Patate électrique

PAR CHRISTIAN CAMPICHE

Le 22 septembre 2002, lors d’une consultation mémorable et à la surprise générale, le peuple suisse dit non à la privatisation de l’électricité. Le moins étonné, mais de loin pas le plus déçu, n’est pas votre serviteur qui avait milité contre l’ouverture du marché. Quelques jours avant la votation, il signait dans « La Liberté » un éditorial dénonçant les excès de la mondialisation. Il est grand temps de lui mettre le holà, écrivait-il. Des arguments diamétralement opposés à ceux du rédacteur en chef Roger de Diesbach, lequel relayait dans un contre-éditorial publié le même jour les assurances du ministre Moritz Leuenberger: la libéralisation garantit la stabilité des prix.

Sept ans plus tard, foulant aux pieds l’avis du peuple dans le sillage d’un jugement du Tribunal fédéral, le législateur helvétique impose la privatisation partielle de l’électricité, premier pas vers l’ouverture totale et tous azimuts d’un marché traditionnellement caractérisé par son opacité. Les journalistes qui se hasardent à tenter d’en percer les mystères doivent rapidement se rendre à l’évidence. La branche de l’électricité souffre d’un manque navrant de transparence. Impossible de savoir comment s’y déterminent les ententes entre acteurs et les prix. A côté, le secteur des assurances fait figure de santon de Provence.

Condescendance et bétonnage de l’information caractérisent la branche à tous les niveaux. On voit aujourd’hui le résultat. Après Alpiq, l’an dernier, c’est au tour du fournisseur Axpo de requérir l’aide étatique. La situation n’est pas moins tendue du côté des consommateurs qui commencent à se rendre compte qu’ils sont les dindons de la farce. A St-Prex, la commune a interpellé Berne après la communication par son fournisseur d’électricité d’une hausse de 1800 % (!) de sa facture. Devant une telle progression, il n’y a pas de mots pour exprimer sa surprise et son incompréhension. Ou plutôt si, le commentaire qui vient en premier lieu à l’esprit est: on nous a roulés dans la farine.

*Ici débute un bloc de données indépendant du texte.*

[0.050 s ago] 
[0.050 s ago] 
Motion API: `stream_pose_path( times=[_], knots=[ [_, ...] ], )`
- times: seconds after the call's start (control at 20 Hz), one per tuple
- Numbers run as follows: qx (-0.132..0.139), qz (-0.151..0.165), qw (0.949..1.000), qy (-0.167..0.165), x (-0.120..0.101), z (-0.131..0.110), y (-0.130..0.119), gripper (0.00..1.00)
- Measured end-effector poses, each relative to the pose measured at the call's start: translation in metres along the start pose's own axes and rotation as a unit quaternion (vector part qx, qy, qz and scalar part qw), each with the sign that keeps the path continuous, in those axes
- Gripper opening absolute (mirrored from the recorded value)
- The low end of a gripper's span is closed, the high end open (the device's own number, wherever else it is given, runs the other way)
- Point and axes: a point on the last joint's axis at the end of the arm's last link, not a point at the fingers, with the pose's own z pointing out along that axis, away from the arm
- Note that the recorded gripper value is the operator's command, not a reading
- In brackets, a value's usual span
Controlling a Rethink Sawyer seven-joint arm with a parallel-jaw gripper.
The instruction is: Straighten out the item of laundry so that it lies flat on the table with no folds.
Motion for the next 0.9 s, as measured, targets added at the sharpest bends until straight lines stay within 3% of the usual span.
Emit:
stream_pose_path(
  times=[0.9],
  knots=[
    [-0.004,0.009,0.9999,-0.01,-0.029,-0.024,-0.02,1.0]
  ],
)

L’accusation de spéculation est formulée clairement à St-Prex. Une municipalité qui se mord les doigts pour avoir cru aveuglément aux belles envolées des partisans de l’ouverture débridée du marché. Et de renvoyer aux politiciens la patate bouillante après que tant la Commission de la concurrence que M. Prix ont aimablement décliné toute invitation à s’occuper du dossier. Voilà qui promet des débats électriques dans les parlements, l’enjeu étant, pour la seule commune de St-Prex, une facture de 1,3 million, contre 70’000 francs en temps « normal ». Combien de localités connaissent les mêmes inquiétudes? On ne devrait pas tarder à le savoir. Elle a bon dos, la guerre en Ukraine!